_WHAT TO WORK ON_
Check the listing below for lines that hold "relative". How many are there? Please give only the number.

_DATA FOR THIS EXERCISE_
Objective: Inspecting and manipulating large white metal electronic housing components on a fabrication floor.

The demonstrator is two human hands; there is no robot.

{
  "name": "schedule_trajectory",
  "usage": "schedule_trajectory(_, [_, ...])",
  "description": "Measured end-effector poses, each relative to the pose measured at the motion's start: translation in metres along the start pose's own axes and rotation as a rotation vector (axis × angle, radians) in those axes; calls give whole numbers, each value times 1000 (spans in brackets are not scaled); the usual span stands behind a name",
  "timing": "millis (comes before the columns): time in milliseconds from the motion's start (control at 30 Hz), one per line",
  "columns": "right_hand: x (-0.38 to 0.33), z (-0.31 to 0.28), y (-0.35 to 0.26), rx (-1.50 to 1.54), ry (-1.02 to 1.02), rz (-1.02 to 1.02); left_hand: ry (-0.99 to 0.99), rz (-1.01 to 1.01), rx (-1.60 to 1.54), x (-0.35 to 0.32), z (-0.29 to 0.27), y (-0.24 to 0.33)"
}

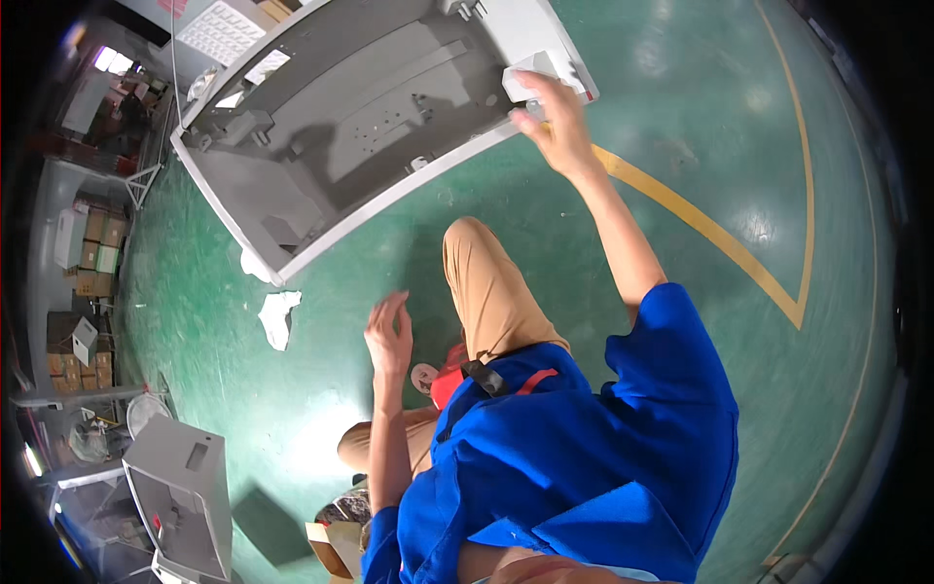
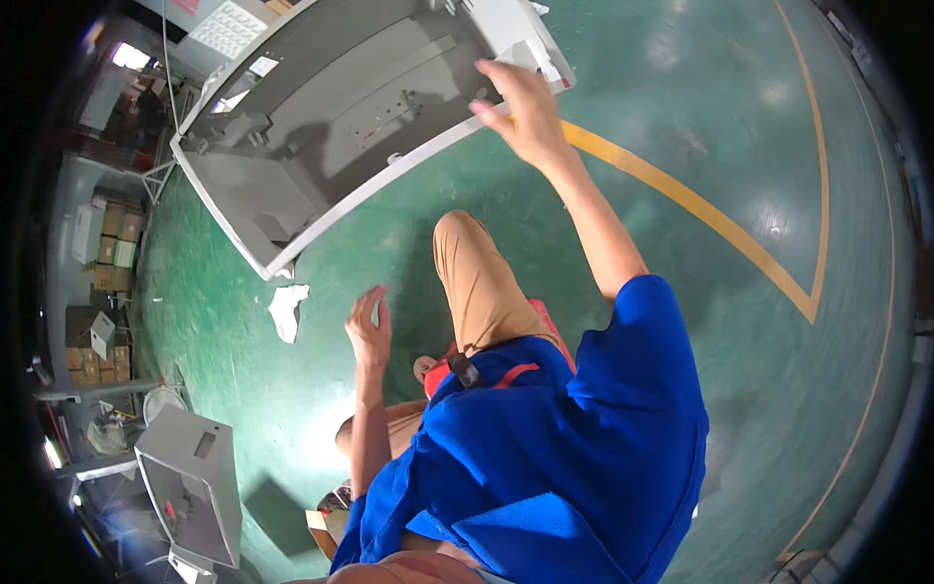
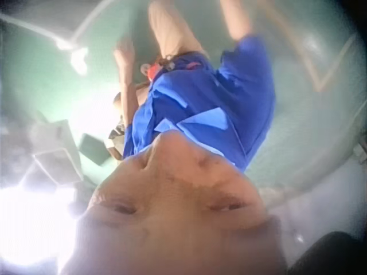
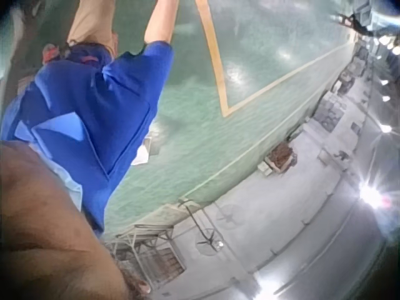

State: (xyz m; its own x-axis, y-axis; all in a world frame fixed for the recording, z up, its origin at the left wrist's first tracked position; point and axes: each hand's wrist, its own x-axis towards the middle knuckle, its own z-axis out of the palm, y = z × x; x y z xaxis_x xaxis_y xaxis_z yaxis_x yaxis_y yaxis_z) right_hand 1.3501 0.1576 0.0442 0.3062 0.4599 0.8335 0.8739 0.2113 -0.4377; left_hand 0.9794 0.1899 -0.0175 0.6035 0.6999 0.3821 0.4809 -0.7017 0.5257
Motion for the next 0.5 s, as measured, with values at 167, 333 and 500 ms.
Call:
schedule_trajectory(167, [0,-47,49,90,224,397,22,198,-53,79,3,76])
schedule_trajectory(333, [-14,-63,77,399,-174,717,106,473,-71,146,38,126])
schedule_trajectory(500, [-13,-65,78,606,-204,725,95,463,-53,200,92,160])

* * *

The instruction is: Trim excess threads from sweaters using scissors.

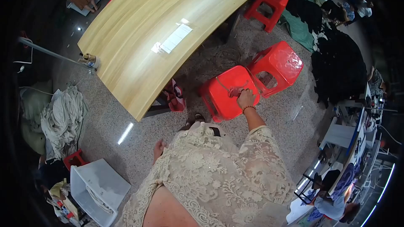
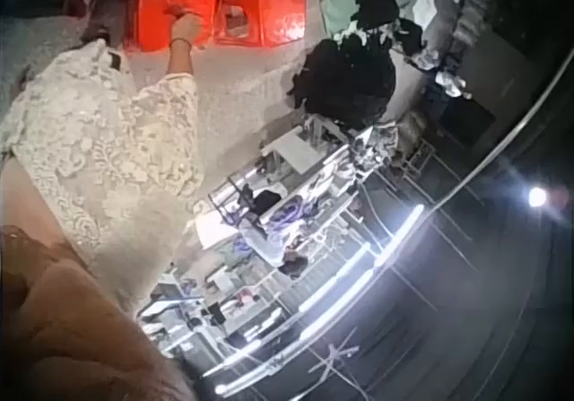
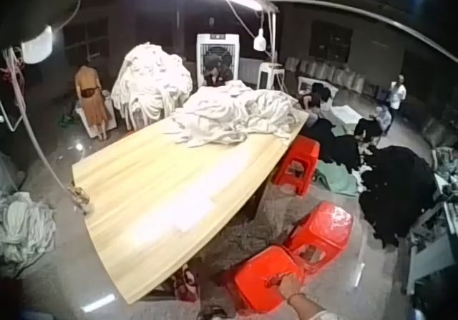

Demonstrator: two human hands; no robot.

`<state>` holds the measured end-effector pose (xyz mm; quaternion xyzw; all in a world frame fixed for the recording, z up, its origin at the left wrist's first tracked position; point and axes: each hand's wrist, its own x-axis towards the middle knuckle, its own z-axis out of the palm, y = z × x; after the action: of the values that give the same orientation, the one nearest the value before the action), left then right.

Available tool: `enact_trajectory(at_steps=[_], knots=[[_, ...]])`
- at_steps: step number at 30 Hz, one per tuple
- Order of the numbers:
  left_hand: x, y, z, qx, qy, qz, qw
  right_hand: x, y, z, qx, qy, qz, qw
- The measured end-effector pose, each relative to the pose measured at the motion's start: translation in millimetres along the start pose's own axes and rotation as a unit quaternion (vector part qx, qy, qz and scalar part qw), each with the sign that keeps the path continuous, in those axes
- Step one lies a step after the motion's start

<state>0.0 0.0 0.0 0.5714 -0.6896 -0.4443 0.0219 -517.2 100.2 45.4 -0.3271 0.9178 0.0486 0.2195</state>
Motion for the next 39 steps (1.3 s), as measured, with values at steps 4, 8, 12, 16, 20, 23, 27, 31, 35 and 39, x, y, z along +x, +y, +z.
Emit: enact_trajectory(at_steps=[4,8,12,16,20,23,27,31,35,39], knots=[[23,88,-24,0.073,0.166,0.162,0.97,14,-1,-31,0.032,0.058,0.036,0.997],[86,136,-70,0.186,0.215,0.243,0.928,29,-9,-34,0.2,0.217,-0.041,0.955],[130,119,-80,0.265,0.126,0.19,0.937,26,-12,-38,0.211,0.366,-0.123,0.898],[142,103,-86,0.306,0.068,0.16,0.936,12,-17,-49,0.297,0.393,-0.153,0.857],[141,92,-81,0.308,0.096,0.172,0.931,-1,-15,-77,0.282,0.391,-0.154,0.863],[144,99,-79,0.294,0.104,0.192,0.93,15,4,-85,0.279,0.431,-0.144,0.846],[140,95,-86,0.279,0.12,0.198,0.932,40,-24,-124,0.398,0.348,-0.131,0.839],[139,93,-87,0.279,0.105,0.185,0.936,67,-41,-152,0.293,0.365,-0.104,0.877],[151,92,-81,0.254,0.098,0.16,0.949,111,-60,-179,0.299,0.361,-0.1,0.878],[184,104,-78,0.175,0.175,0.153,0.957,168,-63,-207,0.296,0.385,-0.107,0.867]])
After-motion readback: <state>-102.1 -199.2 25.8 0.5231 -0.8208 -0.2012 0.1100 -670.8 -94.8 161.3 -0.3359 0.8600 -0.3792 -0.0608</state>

_REPLY_
2